Performance optimizations
- Intel Processor Graphics and Xe architecture-based Graphics:
- Improved performance of convolutions and matmul primitives.
- Improved performance of int8 convolutions for NHWC activations format.
- Intel Architecture processors:
- Improved performance of primitives for NHWC activations format.
- Improved fp32 GEMM performance for small N
- Improved performance of int8 primitives for processors with Intel SSE4.1 instruction set support.
- AArch64-based processors
- Added support for Arm Performance Library (ArmPL). ArmPL provides optimized GEMM implementation for aarch64.
- Added support for Arm Compute Library (ArmCL). ArmCL provides optimized convolution implementation for aarch64.
New Functionality
- Added support for IBMz (s390x) and IBM POWER (powerpc64) architectures
- Introduced RNN GRU for GPU.
- Introduced int8 RNN GRU for CPU
- Introduced asymmetric quantization support for convolutions and matmul
- Introduced dilated pooling support.
- Extended matmul primitive to support multiple dimensions in batch and broadcast on CPU.
- (preview) Introduced binary post-op for (de)-convolution, pooling, eltwise, binary, inner product, and matmul.

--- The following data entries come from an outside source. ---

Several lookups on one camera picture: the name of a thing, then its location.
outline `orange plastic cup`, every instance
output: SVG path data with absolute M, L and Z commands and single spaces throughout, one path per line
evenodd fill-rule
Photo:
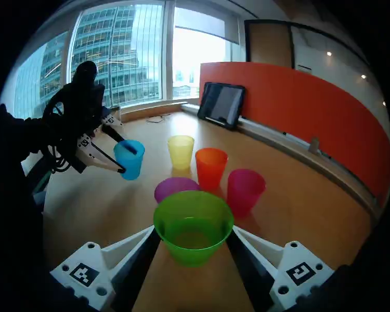
M 203 148 L 195 154 L 195 159 L 201 189 L 205 191 L 217 189 L 227 165 L 227 153 L 217 148 Z

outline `glass skyscraper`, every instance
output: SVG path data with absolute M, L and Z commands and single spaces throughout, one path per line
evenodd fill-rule
M 35 51 L 19 68 L 15 117 L 42 116 L 50 98 L 67 81 L 61 71 L 67 57 L 63 53 L 68 48 L 71 78 L 80 63 L 91 60 L 97 65 L 96 82 L 106 87 L 106 107 L 162 98 L 162 29 L 162 4 L 86 10 L 74 29 L 71 47 L 66 46 L 70 38 L 64 32 Z
M 106 87 L 106 107 L 161 98 L 161 5 L 128 5 L 82 16 L 72 56 L 76 67 L 93 61 L 96 81 Z
M 19 68 L 15 117 L 41 117 L 49 99 L 61 88 L 62 51 L 67 33 L 36 50 Z

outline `window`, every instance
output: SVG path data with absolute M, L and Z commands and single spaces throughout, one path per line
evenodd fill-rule
M 89 25 L 91 20 L 101 18 L 104 21 Z M 86 39 L 80 37 L 82 29 L 89 33 Z M 92 60 L 98 67 L 96 80 L 104 81 L 106 86 L 107 107 L 160 99 L 162 30 L 161 2 L 158 5 L 125 5 L 84 14 L 76 32 L 78 39 L 73 49 L 71 77 L 80 63 Z M 137 84 L 143 85 L 139 92 Z
M 15 117 L 41 117 L 50 98 L 61 88 L 61 55 L 66 36 L 67 33 L 56 36 L 20 66 L 15 89 Z
M 231 61 L 238 22 L 214 7 L 177 0 L 173 30 L 173 98 L 199 97 L 201 64 Z
M 201 64 L 229 61 L 224 39 L 198 31 L 175 28 L 173 32 L 173 98 L 199 97 Z
M 58 25 L 66 32 L 18 69 L 15 116 L 41 116 L 50 98 L 71 82 L 86 60 L 97 65 L 96 82 L 105 86 L 103 104 L 109 108 L 198 97 L 201 63 L 229 61 L 238 46 L 238 20 L 216 8 L 191 0 L 142 0 L 84 10 L 75 23 Z M 172 18 L 174 25 L 164 21 Z M 172 32 L 171 43 L 167 38 Z M 170 57 L 173 68 L 166 71 Z

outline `orange wall panel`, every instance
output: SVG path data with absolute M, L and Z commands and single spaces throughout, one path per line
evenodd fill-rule
M 222 62 L 201 65 L 205 82 L 246 87 L 242 116 L 310 142 L 340 162 L 383 203 L 390 187 L 390 141 L 377 119 L 352 95 L 285 67 Z

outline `green plastic cup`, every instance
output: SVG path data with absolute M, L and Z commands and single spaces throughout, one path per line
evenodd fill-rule
M 184 191 L 159 204 L 153 223 L 176 262 L 199 267 L 230 235 L 234 218 L 221 198 L 202 191 Z

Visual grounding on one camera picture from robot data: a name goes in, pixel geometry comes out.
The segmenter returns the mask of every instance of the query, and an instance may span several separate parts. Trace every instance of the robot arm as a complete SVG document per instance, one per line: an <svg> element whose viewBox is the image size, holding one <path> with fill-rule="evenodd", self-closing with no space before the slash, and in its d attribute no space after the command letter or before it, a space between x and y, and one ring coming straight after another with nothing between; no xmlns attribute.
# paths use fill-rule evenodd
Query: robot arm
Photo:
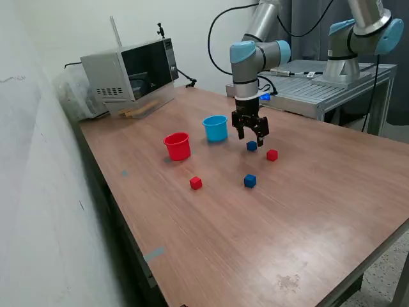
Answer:
<svg viewBox="0 0 409 307"><path fill-rule="evenodd" d="M252 23L243 40L230 47L230 63L235 88L236 111L231 114L239 139L244 138L244 127L257 136L258 146L269 133L266 117L260 118L258 73L287 63L291 49L284 40L265 43L270 30L277 22L279 0L261 0Z"/></svg>
<svg viewBox="0 0 409 307"><path fill-rule="evenodd" d="M337 83L360 77L358 54L388 54L399 43L403 21L393 19L382 0L348 0L354 19L330 27L323 78Z"/></svg>

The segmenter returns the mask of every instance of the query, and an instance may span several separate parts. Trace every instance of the blue tape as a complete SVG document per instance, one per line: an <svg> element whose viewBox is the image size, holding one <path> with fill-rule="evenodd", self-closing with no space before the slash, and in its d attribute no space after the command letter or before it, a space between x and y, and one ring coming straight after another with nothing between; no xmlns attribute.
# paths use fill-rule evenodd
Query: blue tape
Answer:
<svg viewBox="0 0 409 307"><path fill-rule="evenodd" d="M158 257L159 255L165 253L165 249L161 246L157 248L156 250L152 251L151 253L144 255L143 258L145 259L146 262L149 262L150 260Z"/></svg>

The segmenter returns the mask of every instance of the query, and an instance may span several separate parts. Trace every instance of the blue cup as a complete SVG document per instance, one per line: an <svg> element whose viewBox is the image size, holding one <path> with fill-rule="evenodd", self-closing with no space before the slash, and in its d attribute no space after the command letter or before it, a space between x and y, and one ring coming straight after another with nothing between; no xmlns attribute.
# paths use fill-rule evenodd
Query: blue cup
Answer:
<svg viewBox="0 0 409 307"><path fill-rule="evenodd" d="M228 136L228 118L224 115L214 115L203 120L209 142L220 142Z"/></svg>

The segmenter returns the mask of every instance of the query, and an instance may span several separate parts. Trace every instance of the metal workbench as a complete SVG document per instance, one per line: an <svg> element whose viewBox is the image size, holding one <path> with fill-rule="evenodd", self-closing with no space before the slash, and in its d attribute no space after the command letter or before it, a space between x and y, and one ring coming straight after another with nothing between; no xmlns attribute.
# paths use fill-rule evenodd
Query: metal workbench
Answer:
<svg viewBox="0 0 409 307"><path fill-rule="evenodd" d="M295 60L287 63L279 70L291 72L322 72L325 71L326 61ZM370 63L360 63L361 70L370 67ZM381 135L385 125L389 108L390 94L394 84L397 65L381 64L378 71L376 91L373 105L370 110L368 133ZM316 85L312 79L306 77L280 77L271 72L263 72L261 75L268 77L279 92L270 101L262 100L266 107L272 107L283 111L300 114L306 117L324 120L325 113L351 101L352 99L372 90L375 67L367 70L372 73L372 78L349 90L332 86ZM226 86L228 96L232 94L232 84Z"/></svg>

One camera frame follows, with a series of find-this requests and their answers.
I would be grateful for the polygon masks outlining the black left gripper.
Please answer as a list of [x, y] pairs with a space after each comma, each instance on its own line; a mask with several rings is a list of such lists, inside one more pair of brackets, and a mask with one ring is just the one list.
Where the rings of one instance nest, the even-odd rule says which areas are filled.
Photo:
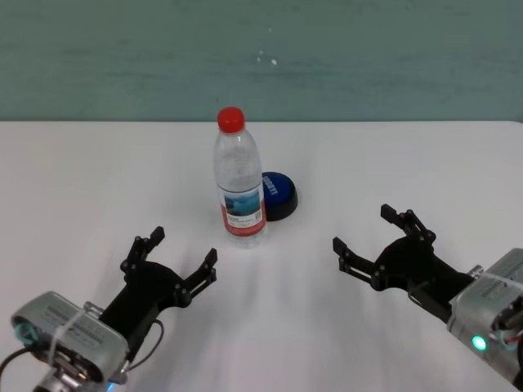
[[199, 268], [184, 279], [164, 265], [146, 262], [148, 255], [164, 238], [162, 226], [157, 226], [147, 238], [134, 238], [120, 265], [126, 273], [125, 287], [100, 316], [103, 324], [126, 340], [126, 360], [129, 362], [136, 357], [153, 321], [162, 311], [171, 307], [188, 307], [197, 295], [217, 280], [215, 248], [211, 248]]

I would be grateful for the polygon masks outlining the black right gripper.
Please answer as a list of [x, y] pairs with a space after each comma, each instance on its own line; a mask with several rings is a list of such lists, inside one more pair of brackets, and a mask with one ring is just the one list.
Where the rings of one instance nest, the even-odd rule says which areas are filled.
[[406, 291], [428, 313], [447, 323], [452, 314], [450, 301], [473, 282], [434, 254], [436, 234], [413, 210], [398, 212], [388, 204], [381, 218], [401, 229], [405, 237], [387, 246], [375, 262], [356, 255], [339, 237], [333, 238], [338, 268], [379, 292], [388, 288]]

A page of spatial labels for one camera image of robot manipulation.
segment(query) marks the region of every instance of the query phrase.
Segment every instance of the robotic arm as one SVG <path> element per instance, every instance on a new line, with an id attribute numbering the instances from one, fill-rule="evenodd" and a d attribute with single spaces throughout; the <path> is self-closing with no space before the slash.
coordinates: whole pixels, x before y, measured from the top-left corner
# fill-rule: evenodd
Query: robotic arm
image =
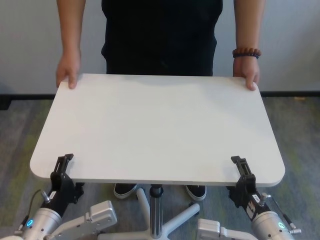
<path id="1" fill-rule="evenodd" d="M 228 187 L 229 198 L 237 208 L 244 209 L 257 238 L 246 232 L 220 227 L 217 221 L 199 219 L 197 240 L 294 240 L 292 235 L 301 233 L 301 230 L 296 228 L 286 214 L 283 214 L 292 228 L 288 230 L 278 214 L 270 210 L 265 201 L 271 196 L 265 193 L 259 194 L 256 189 L 256 177 L 251 173 L 246 159 L 233 156 L 231 160 L 236 164 L 240 178 L 236 186 Z"/>
<path id="2" fill-rule="evenodd" d="M 84 183 L 74 184 L 66 174 L 68 163 L 73 156 L 66 154 L 58 158 L 50 175 L 51 190 L 48 195 L 44 191 L 41 193 L 44 202 L 33 218 L 27 215 L 14 236 L 0 240 L 72 240 L 96 234 L 117 223 L 112 203 L 104 201 L 92 206 L 84 216 L 61 224 L 68 205 L 76 204 L 84 194 Z"/>

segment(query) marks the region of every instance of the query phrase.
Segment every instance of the white shoe sole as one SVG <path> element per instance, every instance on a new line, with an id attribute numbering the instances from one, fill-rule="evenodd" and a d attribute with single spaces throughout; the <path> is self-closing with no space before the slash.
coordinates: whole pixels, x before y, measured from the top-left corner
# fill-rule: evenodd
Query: white shoe sole
<path id="1" fill-rule="evenodd" d="M 132 188 L 130 191 L 126 192 L 125 194 L 119 194 L 119 193 L 116 192 L 116 185 L 114 185 L 113 194 L 118 199 L 125 199 L 125 198 L 129 197 L 136 190 L 136 188 L 137 188 L 137 184 L 134 186 L 134 188 Z"/>
<path id="2" fill-rule="evenodd" d="M 207 187 L 205 187 L 205 192 L 204 192 L 204 195 L 201 196 L 201 197 L 197 197 L 195 196 L 187 186 L 185 186 L 185 189 L 186 189 L 186 192 L 188 193 L 188 195 L 190 196 L 190 198 L 192 198 L 193 200 L 197 201 L 197 202 L 200 202 L 202 200 L 204 200 L 207 196 Z"/>

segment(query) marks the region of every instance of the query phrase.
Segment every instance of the person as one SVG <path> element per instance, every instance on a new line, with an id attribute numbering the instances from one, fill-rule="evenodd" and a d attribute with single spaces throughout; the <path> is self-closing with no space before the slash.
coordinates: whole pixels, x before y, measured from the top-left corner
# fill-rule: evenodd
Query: person
<path id="1" fill-rule="evenodd" d="M 70 89 L 77 85 L 85 3 L 57 0 L 63 47 L 56 70 L 57 87 L 65 78 Z M 101 51 L 107 74 L 213 75 L 214 32 L 222 0 L 102 0 L 101 6 L 107 19 Z M 238 54 L 233 55 L 233 76 L 244 77 L 251 91 L 260 77 L 256 54 L 264 6 L 265 0 L 234 0 Z M 136 186 L 117 183 L 113 192 L 123 199 Z M 186 190 L 196 201 L 207 193 L 206 186 L 187 185 Z"/>

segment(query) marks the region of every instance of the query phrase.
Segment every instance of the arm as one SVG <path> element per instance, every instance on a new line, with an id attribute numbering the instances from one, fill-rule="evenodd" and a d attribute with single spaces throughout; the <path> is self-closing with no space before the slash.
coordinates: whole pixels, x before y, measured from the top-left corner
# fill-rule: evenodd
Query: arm
<path id="1" fill-rule="evenodd" d="M 56 70 L 57 87 L 68 77 L 69 87 L 76 87 L 80 69 L 80 40 L 86 0 L 57 0 L 63 54 Z"/>
<path id="2" fill-rule="evenodd" d="M 258 48 L 260 26 L 265 8 L 265 0 L 234 0 L 236 47 Z M 253 82 L 258 83 L 260 71 L 257 59 L 242 56 L 234 59 L 233 75 L 245 77 L 246 86 L 255 90 Z"/>

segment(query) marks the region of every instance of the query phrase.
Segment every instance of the metal pole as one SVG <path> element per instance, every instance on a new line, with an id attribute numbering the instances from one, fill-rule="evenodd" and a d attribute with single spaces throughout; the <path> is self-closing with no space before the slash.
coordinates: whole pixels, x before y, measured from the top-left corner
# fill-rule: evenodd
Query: metal pole
<path id="1" fill-rule="evenodd" d="M 162 235 L 162 212 L 164 189 L 161 184 L 152 184 L 150 188 L 150 233 L 153 239 Z"/>

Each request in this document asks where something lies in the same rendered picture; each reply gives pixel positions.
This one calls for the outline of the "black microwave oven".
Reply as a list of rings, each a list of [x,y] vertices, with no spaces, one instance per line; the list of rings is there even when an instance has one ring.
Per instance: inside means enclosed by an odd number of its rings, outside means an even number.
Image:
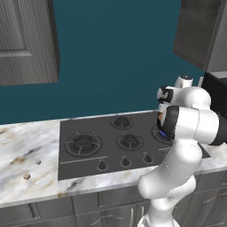
[[[227,119],[227,78],[217,78],[205,73],[201,87],[211,97],[210,108]]]

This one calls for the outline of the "grey drawer front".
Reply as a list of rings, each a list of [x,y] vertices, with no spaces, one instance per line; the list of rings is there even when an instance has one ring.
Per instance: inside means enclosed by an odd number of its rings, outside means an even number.
[[[104,208],[137,204],[145,199],[136,186],[93,192],[72,197],[74,211],[77,215],[102,210]]]
[[[206,192],[227,187],[227,170],[195,176],[195,193]]]
[[[13,207],[0,208],[0,224],[35,218],[50,220],[74,214],[71,198],[46,200]]]

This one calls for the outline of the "dark grey wall cupboard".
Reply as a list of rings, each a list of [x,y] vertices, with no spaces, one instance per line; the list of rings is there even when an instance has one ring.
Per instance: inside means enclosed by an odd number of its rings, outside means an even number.
[[[173,52],[203,71],[227,71],[227,0],[182,0]]]

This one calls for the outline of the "dark grey gas hob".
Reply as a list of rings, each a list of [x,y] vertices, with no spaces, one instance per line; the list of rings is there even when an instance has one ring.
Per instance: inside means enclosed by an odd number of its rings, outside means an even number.
[[[58,179],[157,168],[173,145],[159,130],[157,116],[157,111],[150,111],[61,122]],[[203,145],[200,146],[202,159],[209,156]],[[153,157],[152,164],[144,162],[146,153]],[[123,157],[131,161],[129,167],[121,165]],[[107,170],[98,170],[100,160],[107,164]]]

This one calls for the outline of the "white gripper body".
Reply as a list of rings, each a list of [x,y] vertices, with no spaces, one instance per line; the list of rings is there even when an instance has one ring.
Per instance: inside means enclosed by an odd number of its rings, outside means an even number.
[[[168,108],[170,106],[170,103],[163,103],[163,104],[159,104],[159,112],[163,113],[165,111],[166,108]]]

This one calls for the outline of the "grey wall cupboard door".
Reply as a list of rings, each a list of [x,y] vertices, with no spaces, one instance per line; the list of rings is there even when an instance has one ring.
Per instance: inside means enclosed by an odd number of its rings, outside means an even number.
[[[59,80],[53,0],[0,0],[0,86]]]

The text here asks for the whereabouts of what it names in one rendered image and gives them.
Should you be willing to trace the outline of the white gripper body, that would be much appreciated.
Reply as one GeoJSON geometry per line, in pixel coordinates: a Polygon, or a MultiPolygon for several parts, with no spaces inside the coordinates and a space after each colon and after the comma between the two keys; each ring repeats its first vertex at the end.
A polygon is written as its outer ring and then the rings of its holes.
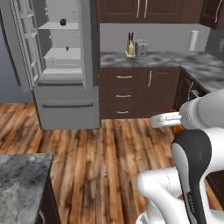
{"type": "Polygon", "coordinates": [[[176,126],[181,124],[181,115],[179,112],[164,113],[154,115],[150,118],[152,128],[161,128],[166,126],[176,126]]]}

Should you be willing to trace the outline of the grey fridge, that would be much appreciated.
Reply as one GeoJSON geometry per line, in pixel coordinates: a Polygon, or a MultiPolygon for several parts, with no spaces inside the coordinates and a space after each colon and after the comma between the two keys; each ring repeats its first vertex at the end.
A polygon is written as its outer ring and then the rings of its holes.
{"type": "Polygon", "coordinates": [[[18,83],[31,91],[42,130],[98,129],[96,0],[0,0],[18,83]]]}

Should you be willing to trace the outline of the glass fridge rack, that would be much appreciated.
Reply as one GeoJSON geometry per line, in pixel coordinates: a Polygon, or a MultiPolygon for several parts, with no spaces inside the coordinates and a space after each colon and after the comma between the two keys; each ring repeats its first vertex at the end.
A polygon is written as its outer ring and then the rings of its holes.
{"type": "Polygon", "coordinates": [[[44,56],[46,60],[49,59],[69,59],[69,60],[79,60],[81,58],[81,50],[79,48],[51,48],[47,54],[44,56]]]}
{"type": "Polygon", "coordinates": [[[39,30],[78,30],[79,24],[78,23],[66,23],[65,25],[61,25],[60,23],[56,22],[47,22],[41,25],[39,30]]]}

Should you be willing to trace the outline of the grey fridge door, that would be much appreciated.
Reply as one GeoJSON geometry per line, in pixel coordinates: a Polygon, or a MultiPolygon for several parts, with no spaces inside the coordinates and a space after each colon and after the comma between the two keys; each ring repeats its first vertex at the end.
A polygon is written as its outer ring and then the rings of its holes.
{"type": "Polygon", "coordinates": [[[38,28],[30,0],[9,0],[30,90],[42,72],[38,28]]]}

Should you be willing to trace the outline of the orange brown object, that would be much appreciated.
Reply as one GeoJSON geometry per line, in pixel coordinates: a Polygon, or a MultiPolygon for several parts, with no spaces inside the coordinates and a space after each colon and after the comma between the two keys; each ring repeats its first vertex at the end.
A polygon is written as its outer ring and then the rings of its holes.
{"type": "MultiPolygon", "coordinates": [[[[169,112],[171,113],[171,112],[177,112],[177,111],[175,109],[171,109],[169,112]]],[[[172,131],[173,131],[174,136],[176,136],[181,131],[185,130],[183,125],[176,125],[176,126],[171,126],[171,127],[172,127],[172,131]]]]}

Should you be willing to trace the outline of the dark wood base cupboard door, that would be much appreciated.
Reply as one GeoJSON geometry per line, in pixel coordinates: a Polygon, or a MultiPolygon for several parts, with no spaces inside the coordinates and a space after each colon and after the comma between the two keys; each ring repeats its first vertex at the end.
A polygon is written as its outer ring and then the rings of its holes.
{"type": "Polygon", "coordinates": [[[154,67],[148,69],[143,111],[145,117],[167,113],[173,108],[179,73],[179,67],[154,67]],[[150,87],[148,87],[150,70],[152,71],[152,79],[150,87]]]}

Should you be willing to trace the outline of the dark wood drawer front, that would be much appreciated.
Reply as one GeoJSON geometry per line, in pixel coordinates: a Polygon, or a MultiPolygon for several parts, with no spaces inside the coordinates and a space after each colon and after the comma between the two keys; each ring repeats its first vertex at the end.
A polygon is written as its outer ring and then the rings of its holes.
{"type": "Polygon", "coordinates": [[[109,118],[135,118],[139,114],[139,107],[134,106],[112,106],[108,108],[108,117],[109,118]],[[117,114],[116,111],[126,111],[128,110],[128,114],[117,114]]]}
{"type": "Polygon", "coordinates": [[[110,85],[115,87],[131,87],[138,80],[138,73],[132,68],[112,68],[110,70],[110,85]],[[116,76],[131,75],[132,79],[117,79],[116,76]]]}
{"type": "Polygon", "coordinates": [[[136,88],[116,88],[111,89],[109,99],[115,104],[130,104],[137,101],[139,91],[136,88]],[[116,98],[116,95],[131,95],[130,98],[116,98]]]}

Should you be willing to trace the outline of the dark wood side cupboard door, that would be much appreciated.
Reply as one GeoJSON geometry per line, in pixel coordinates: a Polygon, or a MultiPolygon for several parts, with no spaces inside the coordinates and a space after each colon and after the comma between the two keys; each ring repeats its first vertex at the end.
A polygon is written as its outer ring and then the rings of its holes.
{"type": "Polygon", "coordinates": [[[192,78],[189,76],[188,72],[185,69],[181,68],[174,106],[177,111],[179,111],[180,107],[189,100],[190,91],[192,87],[192,78]]]}

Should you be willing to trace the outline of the silver toaster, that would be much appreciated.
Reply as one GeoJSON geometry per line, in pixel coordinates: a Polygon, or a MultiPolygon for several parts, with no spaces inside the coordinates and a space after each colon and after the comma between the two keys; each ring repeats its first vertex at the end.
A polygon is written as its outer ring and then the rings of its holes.
{"type": "Polygon", "coordinates": [[[142,39],[138,39],[136,41],[136,55],[138,57],[143,57],[146,55],[147,51],[148,51],[147,42],[142,39]]]}

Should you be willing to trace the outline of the wooden knife block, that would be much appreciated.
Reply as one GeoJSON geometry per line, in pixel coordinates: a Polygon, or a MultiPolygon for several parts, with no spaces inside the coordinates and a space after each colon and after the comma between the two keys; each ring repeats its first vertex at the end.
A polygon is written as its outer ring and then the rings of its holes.
{"type": "Polygon", "coordinates": [[[130,32],[127,40],[127,45],[126,45],[126,56],[128,58],[134,58],[136,56],[135,54],[135,40],[134,40],[134,33],[130,32]]]}

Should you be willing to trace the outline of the white paper towel roll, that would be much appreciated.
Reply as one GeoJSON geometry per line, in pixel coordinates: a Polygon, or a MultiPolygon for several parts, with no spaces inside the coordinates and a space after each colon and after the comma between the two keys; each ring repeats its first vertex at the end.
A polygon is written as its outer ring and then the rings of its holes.
{"type": "Polygon", "coordinates": [[[187,47],[188,52],[194,52],[195,51],[195,46],[197,43],[199,32],[197,30],[193,30],[190,33],[190,38],[189,38],[189,43],[187,47]]]}

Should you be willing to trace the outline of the grey freezer drawer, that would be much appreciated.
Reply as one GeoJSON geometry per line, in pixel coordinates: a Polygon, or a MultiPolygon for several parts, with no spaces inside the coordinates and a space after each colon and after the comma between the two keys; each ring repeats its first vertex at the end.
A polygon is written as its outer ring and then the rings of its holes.
{"type": "Polygon", "coordinates": [[[41,101],[87,101],[97,99],[99,88],[85,88],[84,86],[65,87],[34,87],[37,100],[41,101]]]}
{"type": "Polygon", "coordinates": [[[101,126],[99,100],[38,101],[38,114],[43,130],[93,130],[101,126]],[[91,108],[42,108],[43,104],[74,105],[93,103],[91,108]]]}

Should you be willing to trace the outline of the white crisper drawer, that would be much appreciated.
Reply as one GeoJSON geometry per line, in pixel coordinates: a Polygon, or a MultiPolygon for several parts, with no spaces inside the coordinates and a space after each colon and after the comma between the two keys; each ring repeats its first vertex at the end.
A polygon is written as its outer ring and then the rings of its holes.
{"type": "Polygon", "coordinates": [[[47,68],[55,69],[81,68],[81,61],[79,59],[47,59],[45,65],[47,68]]]}

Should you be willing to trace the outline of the dark wood wall cupboard door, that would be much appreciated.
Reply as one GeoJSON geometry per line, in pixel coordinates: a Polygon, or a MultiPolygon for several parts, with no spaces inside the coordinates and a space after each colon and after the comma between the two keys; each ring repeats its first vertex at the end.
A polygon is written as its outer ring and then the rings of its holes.
{"type": "Polygon", "coordinates": [[[98,0],[98,12],[101,23],[137,23],[137,0],[98,0]]]}
{"type": "Polygon", "coordinates": [[[148,0],[148,23],[179,24],[182,20],[185,0],[148,0]]]}

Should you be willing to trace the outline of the dark wood corner wall cupboard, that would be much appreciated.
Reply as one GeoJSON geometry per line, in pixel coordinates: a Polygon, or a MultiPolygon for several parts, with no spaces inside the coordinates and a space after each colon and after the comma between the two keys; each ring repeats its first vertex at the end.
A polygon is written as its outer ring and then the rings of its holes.
{"type": "Polygon", "coordinates": [[[215,12],[220,0],[204,0],[199,23],[212,29],[224,31],[224,0],[220,7],[218,22],[214,24],[215,12]]]}

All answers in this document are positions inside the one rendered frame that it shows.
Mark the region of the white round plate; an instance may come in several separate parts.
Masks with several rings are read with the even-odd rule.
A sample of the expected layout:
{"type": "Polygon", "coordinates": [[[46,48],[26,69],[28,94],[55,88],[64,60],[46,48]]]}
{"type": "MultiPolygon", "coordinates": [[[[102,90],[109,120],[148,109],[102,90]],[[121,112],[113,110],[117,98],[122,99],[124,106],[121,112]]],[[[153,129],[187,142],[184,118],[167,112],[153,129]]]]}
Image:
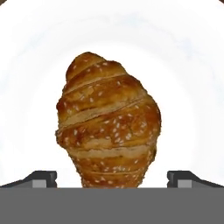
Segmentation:
{"type": "Polygon", "coordinates": [[[162,132],[143,185],[170,170],[224,185],[224,3],[6,0],[0,5],[0,185],[53,170],[81,180],[55,139],[65,73],[80,53],[120,62],[157,102],[162,132]]]}

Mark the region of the golden brown sesame croissant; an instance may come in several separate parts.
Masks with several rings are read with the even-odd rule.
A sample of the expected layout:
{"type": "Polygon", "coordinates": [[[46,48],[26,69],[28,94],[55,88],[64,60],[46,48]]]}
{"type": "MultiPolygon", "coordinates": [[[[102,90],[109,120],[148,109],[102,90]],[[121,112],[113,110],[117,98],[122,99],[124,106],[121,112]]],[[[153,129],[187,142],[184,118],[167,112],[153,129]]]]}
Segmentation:
{"type": "Polygon", "coordinates": [[[161,114],[120,63],[92,52],[77,56],[56,109],[57,144],[72,159],[83,187],[142,184],[157,153],[161,114]]]}

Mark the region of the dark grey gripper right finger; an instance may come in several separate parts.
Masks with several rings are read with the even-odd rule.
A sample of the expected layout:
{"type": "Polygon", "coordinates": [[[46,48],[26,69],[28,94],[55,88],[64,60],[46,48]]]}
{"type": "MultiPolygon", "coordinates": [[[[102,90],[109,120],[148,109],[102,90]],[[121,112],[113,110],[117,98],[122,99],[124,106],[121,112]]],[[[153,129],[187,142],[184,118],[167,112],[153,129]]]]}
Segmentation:
{"type": "Polygon", "coordinates": [[[224,188],[224,185],[201,179],[191,171],[168,171],[167,179],[170,188],[224,188]]]}

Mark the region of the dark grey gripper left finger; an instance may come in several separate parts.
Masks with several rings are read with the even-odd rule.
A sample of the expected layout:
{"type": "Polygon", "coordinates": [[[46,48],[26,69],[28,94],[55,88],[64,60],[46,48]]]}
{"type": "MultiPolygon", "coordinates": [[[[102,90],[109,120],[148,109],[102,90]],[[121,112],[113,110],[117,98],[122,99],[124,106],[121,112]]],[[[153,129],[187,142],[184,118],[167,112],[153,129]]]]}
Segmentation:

- (preview) Extended the number of supported post-ops for primitives to 20.
- (preview) Introduced reduction primitive for CPU. Together with post-ops this functionality allows to implement normalization.
Thanks to the contributors
This release contains contributions from the project core team as well as Ben Fitch, Brian Shi, David Edelsohn @edelsohn, Diana Bite @diaena, Moaz Reyad @moazreyad, Nathan John Sircombe @nSircombe, Niels Dekker @N-Dekker, Peter Caday @petercad, Pinzhen Xu @pinzhenx, pkubaj @pkubaj, Tsao Zhong @CaoZhongZ. We would also like to thank everyone who asked questions and reported issues.